Word for word, the listing below should be printed again.
*** Opening of Given data ***
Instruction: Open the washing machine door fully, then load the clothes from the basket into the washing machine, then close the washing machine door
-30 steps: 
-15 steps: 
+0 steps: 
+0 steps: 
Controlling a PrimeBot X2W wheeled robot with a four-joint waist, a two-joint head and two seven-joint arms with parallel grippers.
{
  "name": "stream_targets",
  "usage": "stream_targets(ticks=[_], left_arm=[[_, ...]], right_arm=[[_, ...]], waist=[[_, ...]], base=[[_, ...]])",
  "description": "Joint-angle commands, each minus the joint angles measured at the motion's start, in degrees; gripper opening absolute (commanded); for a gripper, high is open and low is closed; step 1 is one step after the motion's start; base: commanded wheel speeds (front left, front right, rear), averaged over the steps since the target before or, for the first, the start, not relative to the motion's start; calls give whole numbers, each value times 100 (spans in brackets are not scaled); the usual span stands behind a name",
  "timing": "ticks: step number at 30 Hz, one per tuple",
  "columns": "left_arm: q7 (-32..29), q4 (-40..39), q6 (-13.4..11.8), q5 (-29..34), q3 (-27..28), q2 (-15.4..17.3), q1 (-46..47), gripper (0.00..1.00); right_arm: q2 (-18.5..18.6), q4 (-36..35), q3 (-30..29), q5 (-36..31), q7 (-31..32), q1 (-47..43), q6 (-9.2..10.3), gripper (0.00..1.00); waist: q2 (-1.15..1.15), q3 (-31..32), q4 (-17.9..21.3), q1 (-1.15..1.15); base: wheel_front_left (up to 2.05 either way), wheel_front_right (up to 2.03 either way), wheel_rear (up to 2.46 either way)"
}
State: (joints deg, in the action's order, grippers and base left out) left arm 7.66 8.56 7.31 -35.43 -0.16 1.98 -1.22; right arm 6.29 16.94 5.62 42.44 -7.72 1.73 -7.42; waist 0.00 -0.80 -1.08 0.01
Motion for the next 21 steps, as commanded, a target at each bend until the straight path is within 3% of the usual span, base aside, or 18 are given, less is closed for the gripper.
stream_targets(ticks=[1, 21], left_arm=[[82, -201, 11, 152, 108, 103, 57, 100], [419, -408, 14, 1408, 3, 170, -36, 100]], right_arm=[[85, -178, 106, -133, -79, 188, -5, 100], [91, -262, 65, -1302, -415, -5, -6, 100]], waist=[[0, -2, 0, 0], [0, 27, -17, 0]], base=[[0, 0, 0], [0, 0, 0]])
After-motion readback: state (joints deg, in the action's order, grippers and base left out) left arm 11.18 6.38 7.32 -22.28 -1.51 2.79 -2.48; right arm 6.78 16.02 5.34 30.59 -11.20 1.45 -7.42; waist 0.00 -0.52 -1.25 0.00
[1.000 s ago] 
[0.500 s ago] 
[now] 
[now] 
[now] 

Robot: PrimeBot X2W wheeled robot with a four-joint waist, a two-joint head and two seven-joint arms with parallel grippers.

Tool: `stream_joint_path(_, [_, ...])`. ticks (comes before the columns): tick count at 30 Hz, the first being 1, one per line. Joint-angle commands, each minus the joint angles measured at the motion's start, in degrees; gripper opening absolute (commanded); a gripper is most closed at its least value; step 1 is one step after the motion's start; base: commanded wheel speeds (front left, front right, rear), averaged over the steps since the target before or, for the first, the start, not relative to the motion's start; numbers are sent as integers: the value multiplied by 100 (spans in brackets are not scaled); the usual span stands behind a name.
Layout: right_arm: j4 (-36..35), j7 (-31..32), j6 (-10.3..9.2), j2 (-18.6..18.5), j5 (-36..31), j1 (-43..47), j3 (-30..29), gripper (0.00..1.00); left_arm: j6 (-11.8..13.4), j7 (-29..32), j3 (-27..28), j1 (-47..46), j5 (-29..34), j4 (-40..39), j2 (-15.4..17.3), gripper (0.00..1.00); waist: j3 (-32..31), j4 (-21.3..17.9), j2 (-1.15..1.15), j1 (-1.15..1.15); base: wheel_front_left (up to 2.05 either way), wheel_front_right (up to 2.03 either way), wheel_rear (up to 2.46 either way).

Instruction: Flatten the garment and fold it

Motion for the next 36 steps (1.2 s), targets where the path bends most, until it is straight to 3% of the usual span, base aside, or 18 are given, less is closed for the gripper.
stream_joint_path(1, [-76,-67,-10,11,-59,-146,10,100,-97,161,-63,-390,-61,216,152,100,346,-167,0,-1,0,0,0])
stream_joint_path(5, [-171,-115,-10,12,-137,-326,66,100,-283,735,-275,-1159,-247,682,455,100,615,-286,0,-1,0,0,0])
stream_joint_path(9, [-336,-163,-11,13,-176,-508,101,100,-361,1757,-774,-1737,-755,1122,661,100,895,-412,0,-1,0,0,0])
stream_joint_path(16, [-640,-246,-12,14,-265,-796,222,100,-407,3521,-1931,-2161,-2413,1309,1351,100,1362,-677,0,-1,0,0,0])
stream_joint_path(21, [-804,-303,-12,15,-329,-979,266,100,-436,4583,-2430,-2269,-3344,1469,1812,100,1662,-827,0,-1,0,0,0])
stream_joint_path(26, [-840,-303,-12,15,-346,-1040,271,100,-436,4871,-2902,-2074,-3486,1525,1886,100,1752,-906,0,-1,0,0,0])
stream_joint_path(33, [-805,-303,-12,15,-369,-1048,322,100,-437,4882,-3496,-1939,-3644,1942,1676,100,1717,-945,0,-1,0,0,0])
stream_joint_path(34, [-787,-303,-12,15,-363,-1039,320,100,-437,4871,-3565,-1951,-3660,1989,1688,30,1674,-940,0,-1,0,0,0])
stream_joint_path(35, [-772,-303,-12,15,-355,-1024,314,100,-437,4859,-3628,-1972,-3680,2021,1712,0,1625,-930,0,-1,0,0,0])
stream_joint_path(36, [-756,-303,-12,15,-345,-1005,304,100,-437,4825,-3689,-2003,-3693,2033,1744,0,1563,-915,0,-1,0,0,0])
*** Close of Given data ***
Answer section ->
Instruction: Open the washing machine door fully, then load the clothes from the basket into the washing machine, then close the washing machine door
-30 steps: 
-15 steps: 
+0 steps: 
+0 steps: 
Controlling a PrimeBot X2W wheeled robot with a four-joint waist, a two-joint head and two seven-joint arms with parallel grippers.
{
  "name": "stream_targets",
  "usage": "stream_targets(ticks=[_], left_arm=[[_, ...]], right_arm=[[_, ...]], waist=[[_, ...]], base=[[_, ...]])",
  "description": "Joint-angle commands, each minus the joint angles measured at the motion's start, in degrees; gripper opening absolute (commanded); for a gripper, high is open and low is closed; step 1 is one step after the motion's start; base: commanded wheel speeds (front left, front right, rear), averaged over the steps since the target before or, for the first, the start, not relative to the motion's start; calls give whole numbers, each value times 100 (spans in brackets are not scaled); the usual span stands behind a name",
  "timing": "ticks: step number at 30 Hz, one per tuple",
  "columns": "left_arm: q7 (-32..29), q4 (-40..39), q6 (-13.4..11.8), q5 (-29..34), q3 (-27..28), q2 (-15.4..17.3), q1 (-46..47), gripper (0.00..1.00); right_arm: q2 (-18.5..18.6), q4 (-36..35), q3 (-30..29), q5 (-36..31), q7 (-31..32), q1 (-47..43), q6 (-9.2..10.3), gripper (0.00..1.00); waist: q2 (-1.15..1.15), q3 (-31..32), q4 (-17.9..21.3), q1 (-1.15..1.15); base: wheel_front_left (up to 2.05 either way), wheel_front_right (up to 2.03 either way), wheel_rear (up to 2.46 either way)"
}
State: (joints deg, in the action's order, grippers and base left out) left arm 7.66 8.56 7.31 -35.43 -0.16 1.98 -1.22; right arm 6.29 16.94 5.62 42.44 -7.72 1.73 -7.42; waist 0.00 -0.80 -1.08 0.01
Motion for the next 21 steps, as commanded, a target at each bend until the straight path is within 3% of the usual span, base aside, or 18 are given, less is closed for the gripper.
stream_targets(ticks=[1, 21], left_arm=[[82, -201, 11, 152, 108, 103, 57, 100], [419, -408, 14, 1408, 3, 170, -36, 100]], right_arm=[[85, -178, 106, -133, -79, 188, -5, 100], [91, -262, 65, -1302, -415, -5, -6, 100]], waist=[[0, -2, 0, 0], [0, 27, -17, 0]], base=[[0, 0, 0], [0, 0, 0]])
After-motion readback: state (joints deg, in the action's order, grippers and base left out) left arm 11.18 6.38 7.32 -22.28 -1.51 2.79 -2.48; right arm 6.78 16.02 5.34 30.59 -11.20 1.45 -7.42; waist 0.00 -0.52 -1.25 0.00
[1.000 s ago] 
[0.500 s ago] 
[now] 
[now] 
[now] 

Robot: PrimeBot X2W wheeled robot with a four-joint waist, a two-joint head and two seven-joint arms with parallel grippers.

Tool: `stream_joint_path(_, [_, ...])`. ticks (comes before the columns): tick count at 30 Hz, the first being 1, one per line. Joint-angle commands, each minus the joint angles measured at the motion's start, in degrees; gripper opening absolute (commanded); a gripper is most closed at its least value; step 1 is one step after the motion's start; base: commanded wheel speeds (front left, front right, rear), averaged over the steps since the target before or, for the first, the start, not relative to the motion's start; numbers are sent as integers: the value multiplied by 100 (spans in brackets are not scaled); the usual span stands behind a name.
Layout: right_arm: j4 (-36..35), j7 (-31..32), j6 (-10.3..9.2), j2 (-18.6..18.5), j5 (-36..31), j1 (-43..47), j3 (-30..29), gripper (0.00..1.00); left_arm: j6 (-11.8..13.4), j7 (-29..32), j3 (-27..28), j1 (-47..46), j5 (-29..34), j4 (-40..39), j2 (-15.4..17.3), gripper (0.00..1.00); waist: j3 (-32..31), j4 (-21.3..17.9), j2 (-1.15..1.15), j1 (-1.15..1.15); base: wheel_front_left (up to 2.05 either way), wheel_front_right (up to 2.03 either way), wheel_rear (up to 2.46 either way).

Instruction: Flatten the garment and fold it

Motion for the next 36 steps (1.2 s), targets where the path bends most, until it is straight to 3% of the usual span, base aside, or 18 are given, less is closed for the gripper.
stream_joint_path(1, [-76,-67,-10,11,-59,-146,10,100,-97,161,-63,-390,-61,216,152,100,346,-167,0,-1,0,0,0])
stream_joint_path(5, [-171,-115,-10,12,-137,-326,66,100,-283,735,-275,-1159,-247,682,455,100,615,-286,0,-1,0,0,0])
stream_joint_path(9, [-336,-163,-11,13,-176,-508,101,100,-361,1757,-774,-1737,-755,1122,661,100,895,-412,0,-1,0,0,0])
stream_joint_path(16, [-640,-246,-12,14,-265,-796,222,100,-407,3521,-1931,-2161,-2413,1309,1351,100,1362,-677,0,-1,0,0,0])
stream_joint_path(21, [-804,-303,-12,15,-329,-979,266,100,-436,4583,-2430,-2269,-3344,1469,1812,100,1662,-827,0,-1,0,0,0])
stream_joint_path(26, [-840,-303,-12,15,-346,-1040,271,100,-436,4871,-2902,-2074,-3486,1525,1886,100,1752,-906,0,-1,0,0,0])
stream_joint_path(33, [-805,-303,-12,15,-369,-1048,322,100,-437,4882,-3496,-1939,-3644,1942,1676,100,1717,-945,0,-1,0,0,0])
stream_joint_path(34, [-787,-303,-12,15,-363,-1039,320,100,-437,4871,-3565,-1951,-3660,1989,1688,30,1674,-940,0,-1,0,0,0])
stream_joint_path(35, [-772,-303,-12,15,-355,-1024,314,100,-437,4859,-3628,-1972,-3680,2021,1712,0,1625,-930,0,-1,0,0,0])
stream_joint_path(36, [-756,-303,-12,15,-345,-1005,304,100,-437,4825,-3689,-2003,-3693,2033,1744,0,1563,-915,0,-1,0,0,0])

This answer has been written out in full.